WHAT TO WORK ON » Repeat the data that follows in full. Do not include the pictures.

SUPPLIED MATERIAL »

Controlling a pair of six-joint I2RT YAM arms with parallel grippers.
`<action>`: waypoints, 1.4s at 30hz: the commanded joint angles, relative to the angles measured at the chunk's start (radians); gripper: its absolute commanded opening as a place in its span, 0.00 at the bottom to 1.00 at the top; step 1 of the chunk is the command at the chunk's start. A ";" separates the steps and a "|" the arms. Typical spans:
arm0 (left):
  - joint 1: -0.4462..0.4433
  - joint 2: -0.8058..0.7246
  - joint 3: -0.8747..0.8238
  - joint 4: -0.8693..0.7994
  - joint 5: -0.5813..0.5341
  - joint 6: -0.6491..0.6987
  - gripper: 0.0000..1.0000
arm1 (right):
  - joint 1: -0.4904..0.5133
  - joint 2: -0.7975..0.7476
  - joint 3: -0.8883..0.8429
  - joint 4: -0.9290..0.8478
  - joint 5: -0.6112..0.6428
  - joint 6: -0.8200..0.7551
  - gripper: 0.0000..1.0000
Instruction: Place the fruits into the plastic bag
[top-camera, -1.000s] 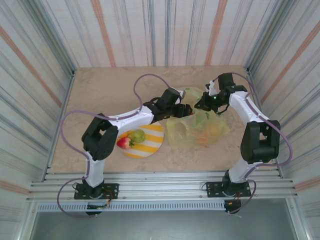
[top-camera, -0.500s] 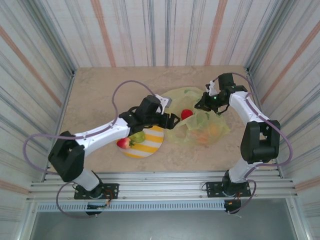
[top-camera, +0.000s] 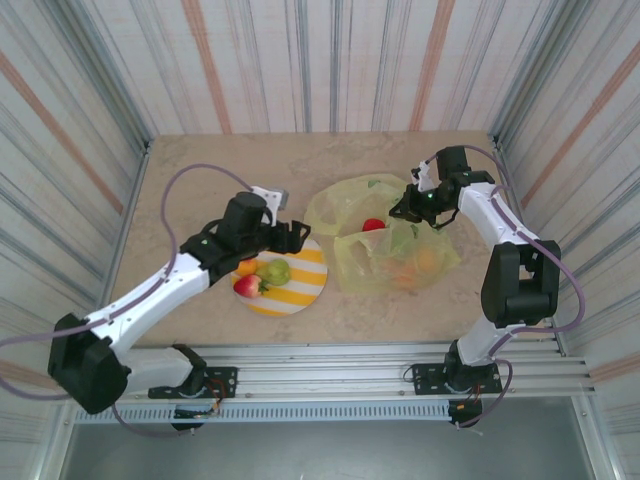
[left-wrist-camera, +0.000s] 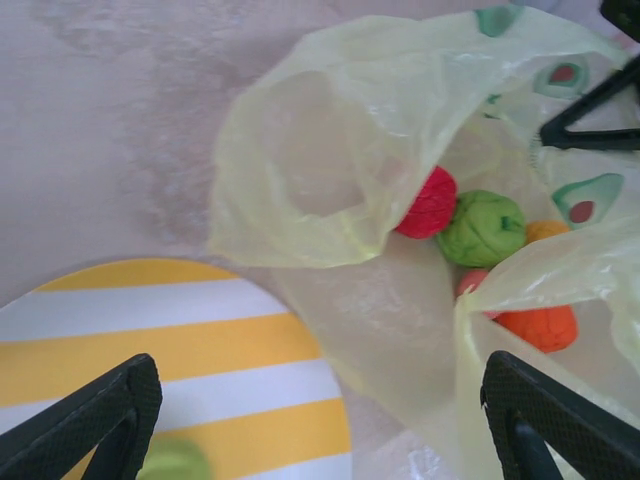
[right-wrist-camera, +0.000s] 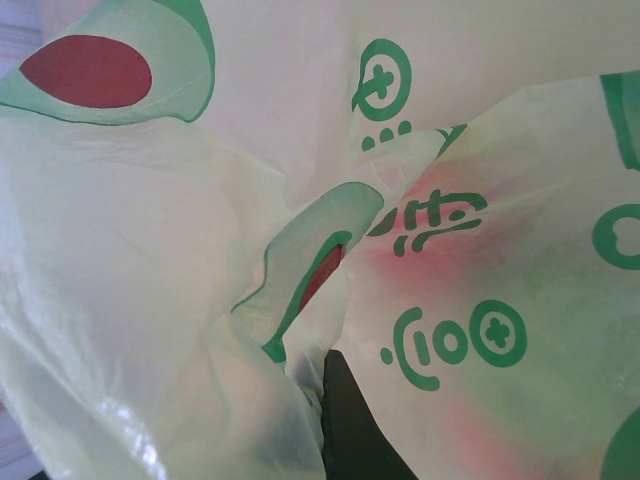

ANSWER TO THE EXERCISE »
Controlling a pair of six-joint I2RT YAM arms with parallel grippers.
`<action>`: waypoints, 1.4s at 30hz: the commanded joint angles, relative to the angles measured at the chunk's start (radians); gripper: its absolute commanded opening as a place in its span, 0.00 at the bottom to 1.00 at the top; step 1 of the chunk is the command at the chunk's start. A ";" separates the steps and a "|" the arms. Typical spans:
arm0 (left):
  - joint 1: -0.4462..0.4433
  - joint 2: -0.8058..0.7246
  - joint 3: -0.8747..0.8238
  - joint 4: -0.8693..0.7994
  - joint 5: -0.5813..0.5341
  - joint 6: -0.6491..0.6987
  - gripper: 0.0000..1.0000
arm1 (right):
  - joint 1: -0.4904..0.5133
  - joint 2: -0.7975..0.7476
  - joint 3: -0.8883..0.8429
  - joint 4: -0.9290..0.8478
  - joint 5: -0.6112..0.6428
  - joint 6: -0.8200..0.7551
  - gripper: 0.0000..1.0000
Instruction: Place the fruits into the plastic bag
[top-camera, -1.000s] 
[top-camera, -0.500s] 
[top-camera, +0.000s] 
[left-wrist-camera, +0.000s] 
[right-wrist-camera, +0.000s] 

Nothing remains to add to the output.